Porém, a questão da Turquia parece-me que não se resume a esta cólera que as notícias negativistas que nos inundam os televisores e internet provocam, creio que tem um rosto bem vincado. Chama-se, claro está, Erdogan. É um primeiro-ministro um tanto peculiar, que mostra um comportamento demasiado instável. Quando regressa à Turquia, com apoiantes fervorosos, diria fanáticos, à espera dele no aeroporto, a gritar pela morte dos protestantes, ele apela à calma. Sensato, sem dúvida. Por outro lado, a cada vez que intervém e se sente em risco, parte para a ameaça, ora a referir que a paciência tem limites, ora a afirmar que os protestos não duram mais do que vinte e quatro horas, ora a referir que a situação do parque vai a referendo, ora a desdizer-se e a enunciar que as mães devem proteger os filhos e apelar que eles saiam de lá, pois a paciência esgotou-se, ora, ora, ora.
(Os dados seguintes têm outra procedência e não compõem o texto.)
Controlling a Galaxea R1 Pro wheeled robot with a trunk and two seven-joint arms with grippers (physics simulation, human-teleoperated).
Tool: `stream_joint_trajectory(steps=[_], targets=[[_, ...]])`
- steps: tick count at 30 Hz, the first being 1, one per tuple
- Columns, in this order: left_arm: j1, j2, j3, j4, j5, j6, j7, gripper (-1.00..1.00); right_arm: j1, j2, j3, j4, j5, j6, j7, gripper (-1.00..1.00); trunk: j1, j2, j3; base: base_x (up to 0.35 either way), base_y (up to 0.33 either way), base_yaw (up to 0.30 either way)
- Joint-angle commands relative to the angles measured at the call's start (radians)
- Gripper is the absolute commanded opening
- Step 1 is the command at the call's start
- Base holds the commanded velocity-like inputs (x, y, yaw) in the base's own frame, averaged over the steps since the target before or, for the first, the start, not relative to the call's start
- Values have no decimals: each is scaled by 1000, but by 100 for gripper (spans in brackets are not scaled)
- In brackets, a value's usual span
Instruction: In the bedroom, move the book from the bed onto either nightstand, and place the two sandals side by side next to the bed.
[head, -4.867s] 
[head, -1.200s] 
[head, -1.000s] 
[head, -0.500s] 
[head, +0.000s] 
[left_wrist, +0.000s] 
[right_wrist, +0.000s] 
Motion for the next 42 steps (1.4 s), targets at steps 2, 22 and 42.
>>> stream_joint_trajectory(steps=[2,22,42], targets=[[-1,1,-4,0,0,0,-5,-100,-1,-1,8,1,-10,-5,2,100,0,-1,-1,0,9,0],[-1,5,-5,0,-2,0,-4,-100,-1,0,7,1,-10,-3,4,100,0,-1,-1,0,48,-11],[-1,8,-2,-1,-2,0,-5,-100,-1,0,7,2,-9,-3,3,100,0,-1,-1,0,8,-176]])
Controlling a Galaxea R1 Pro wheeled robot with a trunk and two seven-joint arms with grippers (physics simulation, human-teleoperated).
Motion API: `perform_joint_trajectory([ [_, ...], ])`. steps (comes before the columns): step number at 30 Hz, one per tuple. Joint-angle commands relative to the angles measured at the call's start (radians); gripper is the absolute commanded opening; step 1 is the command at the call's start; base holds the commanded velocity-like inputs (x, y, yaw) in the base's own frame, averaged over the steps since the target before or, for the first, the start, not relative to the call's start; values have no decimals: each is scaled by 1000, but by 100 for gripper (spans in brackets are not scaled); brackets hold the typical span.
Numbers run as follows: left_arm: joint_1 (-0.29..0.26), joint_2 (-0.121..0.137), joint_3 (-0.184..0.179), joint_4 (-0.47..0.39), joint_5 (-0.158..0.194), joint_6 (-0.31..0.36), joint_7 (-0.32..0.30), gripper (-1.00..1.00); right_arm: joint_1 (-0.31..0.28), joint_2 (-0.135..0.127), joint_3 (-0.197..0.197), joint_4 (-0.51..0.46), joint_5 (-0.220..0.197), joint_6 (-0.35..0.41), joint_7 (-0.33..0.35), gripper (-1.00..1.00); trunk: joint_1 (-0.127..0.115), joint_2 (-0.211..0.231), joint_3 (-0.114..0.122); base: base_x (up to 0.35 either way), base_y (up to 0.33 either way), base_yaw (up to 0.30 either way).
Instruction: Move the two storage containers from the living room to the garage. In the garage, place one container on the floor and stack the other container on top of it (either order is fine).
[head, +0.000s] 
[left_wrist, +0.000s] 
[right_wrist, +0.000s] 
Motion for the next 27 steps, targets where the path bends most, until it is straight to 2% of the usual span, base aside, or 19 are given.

Assim, desta forma quase esquizofrénica, é pouco provável que se faça uma gestão de paz. Não conheço bem a realidade turca, todavia a informação de que por lá se proibiram os beijos em público diz um pouco da conduta deste senhor, que por diversas vezes aposta num discurso tecnocrata, avisando que não permitirá contestações à sua posição de primeiro-ministro.

Em suma, os países reagem com imediatismo aos tipos de políticas que os governam. Se por cá nos acusam de sermos mansos, de vincarmos pouco a nossa revolta, talvez se deva ao reflexo do nosso governo. Ao governo que se rebaixa constantemente, perante uma Europa nem sempre ciente da razão. Por outro lado, essa teoria cai por terra. Ainda não vimos ninguém a ser tão mesquinha e chantagista, quanto o Crato ontem foi na televisão pública, que por ironia foi a única a que acedeu dar a entrevistas. Enfim, são países e poucos estão bem. Cabe-nos a nós reclamar do nosso, pois com opinião e divergência é que crescemos. Ao menos, assim gosto de acreditar!